For many transgender and nonbinary youth, it is difficult and painful to live in a world where they constantly feel stigmatized. They know there is serious risk of rejection by parents, peers and communities. But many of these children and teens feel they cannot continue enduring the pain of living in the wrong body and being treated as the wrong gender. This pain often leads to hopelessness, depression and self-harm. Gender affirming care can help relieve this suffering.

Senate Bill 639 and House Bill 808 ban this life-saving care and take away parents’ rights to decide what healthcare options are best for their children. Forcing transgender and nonbinary youth to proceed with a puberty that is inconsistent with who they are is not a “neutral” option, as it results in irreversible changes to their body. These bills contradict the unified stance of the most well-respected medical and healthcare organizations in the U.S. — more than 1.3 million doctors.

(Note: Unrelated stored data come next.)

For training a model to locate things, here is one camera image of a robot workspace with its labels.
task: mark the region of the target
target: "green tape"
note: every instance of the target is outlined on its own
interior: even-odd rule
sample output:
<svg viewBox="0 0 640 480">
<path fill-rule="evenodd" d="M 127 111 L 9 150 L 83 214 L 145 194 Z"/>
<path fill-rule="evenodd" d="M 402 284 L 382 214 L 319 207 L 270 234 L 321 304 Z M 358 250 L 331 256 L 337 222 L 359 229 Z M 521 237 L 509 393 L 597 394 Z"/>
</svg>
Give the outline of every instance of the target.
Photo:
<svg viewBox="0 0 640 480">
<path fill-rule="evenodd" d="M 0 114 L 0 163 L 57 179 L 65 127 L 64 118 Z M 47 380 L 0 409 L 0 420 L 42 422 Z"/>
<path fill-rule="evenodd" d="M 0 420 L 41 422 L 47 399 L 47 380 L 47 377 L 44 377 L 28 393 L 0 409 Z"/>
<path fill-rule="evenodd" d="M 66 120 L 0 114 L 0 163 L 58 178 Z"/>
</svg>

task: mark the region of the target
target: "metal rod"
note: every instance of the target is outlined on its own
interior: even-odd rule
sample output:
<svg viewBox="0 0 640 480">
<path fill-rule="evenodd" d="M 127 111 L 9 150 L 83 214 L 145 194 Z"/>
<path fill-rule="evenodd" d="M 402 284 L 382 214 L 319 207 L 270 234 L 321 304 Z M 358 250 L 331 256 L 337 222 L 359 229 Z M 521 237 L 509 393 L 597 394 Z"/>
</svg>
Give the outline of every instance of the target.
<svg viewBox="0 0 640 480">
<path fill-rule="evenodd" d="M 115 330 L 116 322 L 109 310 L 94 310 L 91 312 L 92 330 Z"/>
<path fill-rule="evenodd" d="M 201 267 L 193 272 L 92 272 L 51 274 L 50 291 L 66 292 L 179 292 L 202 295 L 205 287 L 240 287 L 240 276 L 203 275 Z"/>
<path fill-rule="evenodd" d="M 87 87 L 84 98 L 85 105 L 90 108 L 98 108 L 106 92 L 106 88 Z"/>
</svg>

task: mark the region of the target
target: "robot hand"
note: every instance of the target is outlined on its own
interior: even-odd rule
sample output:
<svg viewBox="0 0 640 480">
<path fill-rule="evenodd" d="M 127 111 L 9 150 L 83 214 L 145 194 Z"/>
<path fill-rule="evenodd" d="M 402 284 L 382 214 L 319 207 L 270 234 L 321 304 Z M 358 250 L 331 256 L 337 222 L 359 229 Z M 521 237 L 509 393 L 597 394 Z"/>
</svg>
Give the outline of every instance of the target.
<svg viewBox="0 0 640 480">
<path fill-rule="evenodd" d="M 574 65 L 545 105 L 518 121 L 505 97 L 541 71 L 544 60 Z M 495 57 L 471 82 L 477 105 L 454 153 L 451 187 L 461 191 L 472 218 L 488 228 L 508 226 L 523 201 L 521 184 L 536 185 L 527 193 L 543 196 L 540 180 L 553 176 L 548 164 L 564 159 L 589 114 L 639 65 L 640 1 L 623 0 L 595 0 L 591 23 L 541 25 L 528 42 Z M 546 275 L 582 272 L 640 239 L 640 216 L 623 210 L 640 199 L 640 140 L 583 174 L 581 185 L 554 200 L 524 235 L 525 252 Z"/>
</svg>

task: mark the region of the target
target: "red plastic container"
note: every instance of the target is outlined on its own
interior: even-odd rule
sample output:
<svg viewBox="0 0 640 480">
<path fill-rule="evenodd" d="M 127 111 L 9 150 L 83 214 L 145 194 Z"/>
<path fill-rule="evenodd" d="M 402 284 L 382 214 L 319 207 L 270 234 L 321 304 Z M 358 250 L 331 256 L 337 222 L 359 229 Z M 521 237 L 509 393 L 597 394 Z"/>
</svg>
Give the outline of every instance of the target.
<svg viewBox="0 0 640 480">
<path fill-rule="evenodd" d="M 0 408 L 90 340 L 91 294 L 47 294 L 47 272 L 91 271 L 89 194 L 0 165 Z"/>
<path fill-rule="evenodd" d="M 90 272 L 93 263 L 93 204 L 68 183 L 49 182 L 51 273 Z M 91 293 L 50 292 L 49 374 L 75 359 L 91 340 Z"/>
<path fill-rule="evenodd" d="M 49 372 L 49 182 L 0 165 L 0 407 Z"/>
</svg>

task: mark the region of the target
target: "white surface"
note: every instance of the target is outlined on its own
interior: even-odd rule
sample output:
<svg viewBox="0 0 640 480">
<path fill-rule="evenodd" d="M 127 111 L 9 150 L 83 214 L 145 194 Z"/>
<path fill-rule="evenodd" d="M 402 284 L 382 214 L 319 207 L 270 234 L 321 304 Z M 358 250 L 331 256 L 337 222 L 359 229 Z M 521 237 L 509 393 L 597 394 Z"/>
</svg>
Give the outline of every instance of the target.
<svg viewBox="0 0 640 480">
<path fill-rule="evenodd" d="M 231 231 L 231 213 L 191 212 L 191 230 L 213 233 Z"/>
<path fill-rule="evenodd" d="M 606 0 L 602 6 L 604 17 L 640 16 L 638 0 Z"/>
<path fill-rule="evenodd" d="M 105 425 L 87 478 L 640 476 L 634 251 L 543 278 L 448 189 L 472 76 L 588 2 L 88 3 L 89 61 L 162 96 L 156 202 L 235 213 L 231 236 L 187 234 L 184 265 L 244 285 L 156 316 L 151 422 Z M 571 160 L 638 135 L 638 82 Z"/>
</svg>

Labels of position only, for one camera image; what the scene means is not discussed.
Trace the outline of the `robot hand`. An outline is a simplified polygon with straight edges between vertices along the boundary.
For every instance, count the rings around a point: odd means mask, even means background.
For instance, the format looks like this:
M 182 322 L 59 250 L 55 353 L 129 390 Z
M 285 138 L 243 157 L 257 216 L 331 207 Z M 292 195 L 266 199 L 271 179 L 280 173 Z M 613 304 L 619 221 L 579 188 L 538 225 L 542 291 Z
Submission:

Senate Bill 560 would prevent parents from making healthcare decisions in the best interests of their children. The requirements it proposes create so many barriers to accessing gender affirming care that it is functionally a ban on that care.

For example, the bill requires monthly in-person visits with a “child psychiatrist.” Our state has an extreme shortage of pediatric psychiatrists, and more than half of its counties have no pediatric psychiatrists. According to our calculations, each pediatric psychiatrist in the state would be responsible for serving the needs of 117 transgender youth under this bill. It is not feasible for the current pediatric psychiatrist workforce to comply with the proposals in SB 560.

We hope North Carolinians who want to protect our state’s most marginalized children will heed this alarm and call for action. Legislation like this has been shown to increase depression and risk for suicide among LGBTQ+ individuals. These bills and other anti-LGBTQ+ bills filed in North Carolina, do not keep youth safe — they cause serious harm.

We are asking the General Assembly to vote no on this harmful legislation. We’re asking North Carolinians who want to protect transgender and non-binary youth to speak up for what is right.

And, to the transgender and non-binary youth of North Carolina: We see and hear you. We will never stop listening to you and advocating for you.

The writers are affiliated with Duke University School of Medicine: Moira Rynn chairs the Department of Psychiatry and Behavioral Sciences, Leigh Spivey-Rita is a medical instructor, Dane Whicker directs Gender and Sexual Diversity Initiatives, and Sarah Wilson is an assistant professor. The views expressed are their own.